In Maine, as in other states, Gov. Mills in April issued a moratorium on evictions set to lapse 30 days after the pandemic state of emergency expires. In addition, court hearings on evictions were canceled.


But unless Mills extends the emergency order, it ends Friday, starting the clock on the eviction moratorium. Also set to expire soon is a moratorium on evictions from units with federally backed mortgages, although it hasn’t been well enforced thus far. Maine courts plan to reopen as soon as Aug. 3, and officials are expecting a flood of evictions – which is already being reported in states where moratoriums have lapsed.

The federal unemployment benefit, too, runs out soon – on July 31, unless Congress acts.

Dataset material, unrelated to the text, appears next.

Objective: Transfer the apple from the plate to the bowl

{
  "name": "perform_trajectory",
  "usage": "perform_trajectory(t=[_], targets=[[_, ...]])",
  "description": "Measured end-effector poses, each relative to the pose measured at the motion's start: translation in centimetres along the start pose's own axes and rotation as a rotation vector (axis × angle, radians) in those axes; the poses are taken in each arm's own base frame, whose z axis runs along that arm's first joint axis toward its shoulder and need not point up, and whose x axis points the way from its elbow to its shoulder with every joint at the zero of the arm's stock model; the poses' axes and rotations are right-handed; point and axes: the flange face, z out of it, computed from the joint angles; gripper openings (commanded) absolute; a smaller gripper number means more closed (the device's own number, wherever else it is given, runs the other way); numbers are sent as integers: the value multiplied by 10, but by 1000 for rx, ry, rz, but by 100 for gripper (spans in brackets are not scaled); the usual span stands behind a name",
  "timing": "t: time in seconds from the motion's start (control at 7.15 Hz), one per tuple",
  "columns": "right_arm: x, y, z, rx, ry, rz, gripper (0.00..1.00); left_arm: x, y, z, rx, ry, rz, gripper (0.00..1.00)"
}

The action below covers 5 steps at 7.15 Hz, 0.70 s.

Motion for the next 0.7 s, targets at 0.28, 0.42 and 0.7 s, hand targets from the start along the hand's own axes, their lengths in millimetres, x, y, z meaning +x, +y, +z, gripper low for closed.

Democrats have proposed an extension, but Republicans have been slow to respond.

Some aid is available. MaineHousing offers $500 in one-time rent assistance to tenants that qualify. The city of Portland offers $750 a month for up to three months, plus $250 for utility bills.

But neither is enough to cover rent for a month or to help all the renters who need it. Most of them already had been struggling with unaffordable housing before the pandemic.

The lack of sufficient aid leaves landlords in a bind, too – they have mortgages to meet. Most are small-business owners trying to get by at a tough time. We can’t have them putting people on the streets, but they shouldn’t be asked to bear the burden themselves, either.

To truly meet the moment, robust nationwide action is necessary. Congress should extend the enhanced unemployment benefits through the pandemic. Another round of stimulus checks would do good, too, as would more aid to local and state governments to let them stave off mass public-sector layoffs and direct funding where it’s needed most.


Those elements of the CARES Act helped keep poverty down and spending up even during the lockdown. We need more of that as states try to find footing amid all the uncertainties caused by the virus and the far-from-over pandemic it has caused.

Congress should also pass some form of the initiatives outlined by the National Low Income Housing Coalition: a national moratorium on evictions and foreclosures, emergency rental assistance, more money for public housing agencies and housing providers.

All of it is in the HEROES Act introduced May 12 by House Democrats. The Republican-controlled Senate have been cold to most of it, particularly extending enhanced unemployment. But the White House has signaled support for another large stimulus.

Any legislation should protect and support renters and landlords. If it doesn’t, in a few months we’ll be saying how bad things look for them – and how it could have been much better.